When many people think back to childhood, they remember the stacks of books lining their bedroom walls, weekly trips to the library or being read to every night at bedtime. But not all area children are so fortunate. That’s where Ready Readers steps in.
Ready Readers was started in 1999 by retired attorney Pat Simons. Simons’ husband was a pediatrician, who “was seeing the need of so many children coming in who had never seen a book before,” says current executive director Lisa Greening. “So, she and some friends started reading to preschool children.”
Fast-forward 15 years, and Ready Readers has more than 570 volunteers reading weekly to 8,725 children, ages 2 to 5. The organization sends the readers to preschool classrooms throughout the area, where at least 75 percent of the children receive free or reduced lunch. Volunteers read for a half hour a week to the same classroom all school-year long. Many become part of the preschools’ communities, Greening says, and volunteer there for years.
Volunteers get to choose which books they read each week. And every four to six weeks, Ready Readers provides volunteers with gift books for the children to take home. By the end of the school year, each child has taken home seven books. “A child’s vocabulary when entering kindergarten is directly correlated to a child’s third-grade reading scores,” Greening says. “And the way you get a strong vocabulary is through books and being read to.”
Ready Readers volunteers receive a range of resources to help them pick interesting and appropriate books, come up with intriguing exercises and questions, and work with the teachers. The nonprofit collaborates with local librarians to create lists of good books that volunteers can choose from, and offers workshops to inspire and coach the volunteers. A group of mentors also travels to the classrooms to observe the readers, and give them ideas to help them improve. Area teachers also use Ready Readers as part of their professional development: Last year, the nonprofit provided workshops for more than 420 teachers, offering them teaching methods and unit plans.
Greening says most of the readers are stay-at-home moms, retired people and students. All students in the University of Missouri-St. Louis College of Education are required to read for the organization for a semester, as are all fourth-year students at the St. Louis College of Pharmacy, who read the children books related to sleep, exercise and nutrition.
“They’re trying to focus on health issues,” Greening says. “At the same time, they’re getting to be part of a community that they’re potentially going to serve as pharmacists.”
While the Ready Readers relies heavily on its army of readers, its main focus remains on the children. “Investing in our youngest children is the best investment you can make,” Greening says. “To give children the opportunity to be able to read and to be able to learn is the one way I know for sure to get out of poverty.”
Volunteer Spotlight: Miriam Chapman
Miriam Chapman opens to the first page of How Do Dinosaurs Love their Cats by Jane Yolen. Preschoolers sitting ‘criss-cross-applesauce’ surround her. Some wait quietly, ready for her to begin reading, while others raise their hands to tell her about their cat—or dinosaur—at home.

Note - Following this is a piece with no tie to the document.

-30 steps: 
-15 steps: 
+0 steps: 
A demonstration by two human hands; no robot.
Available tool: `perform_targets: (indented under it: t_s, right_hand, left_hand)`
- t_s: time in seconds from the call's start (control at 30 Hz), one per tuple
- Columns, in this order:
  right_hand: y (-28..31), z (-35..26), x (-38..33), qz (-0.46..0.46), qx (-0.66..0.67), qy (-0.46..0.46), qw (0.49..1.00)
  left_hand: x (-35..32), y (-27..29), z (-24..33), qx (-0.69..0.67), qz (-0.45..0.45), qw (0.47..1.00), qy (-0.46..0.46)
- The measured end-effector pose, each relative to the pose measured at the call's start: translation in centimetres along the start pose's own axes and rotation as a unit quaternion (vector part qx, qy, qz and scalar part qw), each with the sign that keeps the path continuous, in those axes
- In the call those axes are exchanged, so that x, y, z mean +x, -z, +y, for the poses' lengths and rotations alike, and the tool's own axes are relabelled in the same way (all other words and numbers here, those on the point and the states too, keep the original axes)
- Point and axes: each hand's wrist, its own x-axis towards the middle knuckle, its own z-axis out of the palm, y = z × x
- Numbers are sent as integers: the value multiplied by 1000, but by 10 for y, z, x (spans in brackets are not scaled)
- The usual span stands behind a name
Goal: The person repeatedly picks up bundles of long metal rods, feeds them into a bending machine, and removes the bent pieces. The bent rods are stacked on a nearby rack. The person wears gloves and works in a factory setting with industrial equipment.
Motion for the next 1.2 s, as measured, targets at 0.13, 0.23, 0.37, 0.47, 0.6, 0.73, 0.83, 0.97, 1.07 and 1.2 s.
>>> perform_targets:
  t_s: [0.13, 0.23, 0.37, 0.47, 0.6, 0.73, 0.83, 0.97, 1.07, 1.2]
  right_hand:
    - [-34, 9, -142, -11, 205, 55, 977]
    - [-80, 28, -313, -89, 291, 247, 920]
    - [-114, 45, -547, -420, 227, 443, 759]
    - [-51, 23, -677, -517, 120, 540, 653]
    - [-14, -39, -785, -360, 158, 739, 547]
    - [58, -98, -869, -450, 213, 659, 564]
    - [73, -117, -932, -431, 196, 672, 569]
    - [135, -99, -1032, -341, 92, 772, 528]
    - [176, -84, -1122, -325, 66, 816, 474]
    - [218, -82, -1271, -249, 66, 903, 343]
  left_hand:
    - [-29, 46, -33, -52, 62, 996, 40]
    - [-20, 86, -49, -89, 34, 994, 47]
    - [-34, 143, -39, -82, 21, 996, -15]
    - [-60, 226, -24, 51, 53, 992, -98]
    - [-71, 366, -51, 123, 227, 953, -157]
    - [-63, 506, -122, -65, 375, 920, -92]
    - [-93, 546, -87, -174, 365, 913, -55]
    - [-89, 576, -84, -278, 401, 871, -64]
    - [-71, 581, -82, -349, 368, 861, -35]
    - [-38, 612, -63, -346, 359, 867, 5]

Chapman visits Jump Start Learning Center in Pagedale once a week, where she volunteers for Ready Readers by reading to the students. Chapman discovered the organization at a networking event last year, and has been volunteering ever since. She also recently started working part-time for the organization, visiting classrooms and mentoring other volunteers, as well as helping with fundraising. Today, she has brought with her enough copies of How Do Dinosaurs Love Their Cats—bought for the organization by Purina—to give one to each child.
Chapman says literacy is very important to her: As a child, her dad read to her and her sisters, and she always had a book in her hand. “Something my dad told me a long time ago was, ‘You get your education because no one can ever take that away from you,’ which I find very true,” Chapman says. “It also leads to a lot of opportunity. Once you have an education, and knowledge and literacy, you’re able to make the decision of how you want your life to be. But if you don’t have that, the playing field is never equal for you.”
One of the most rewarding experiences of volunteering with Ready Readers, Chapman says, is seeing the children learn and participate. She enjoys reading them books in which they can interact, make sounds, move and stretch. Anything with bright, bold illustrations, she says, also is a hit. Often she sings songs with the kids, and asks them questions to help grow their reading comprehension.
“There were a couple children when I first started whose language wasn’t really developed yet,” she says. “I’m not saying it’s me who’s responsible for it—because they only get to see me for 30 minutes a week—but just seeing the work that the teachers are doing, really working with them on language and having conversations with them and reading to them on a regular basis even when I’m not here, it’s nice to see those students’ language skills improve...Way down the road, whether we know it or not, we have encouraged a child to be a lifelong learner and reader. Hopefully, they’ll do the same for their children because of what they had in this stage of their life.”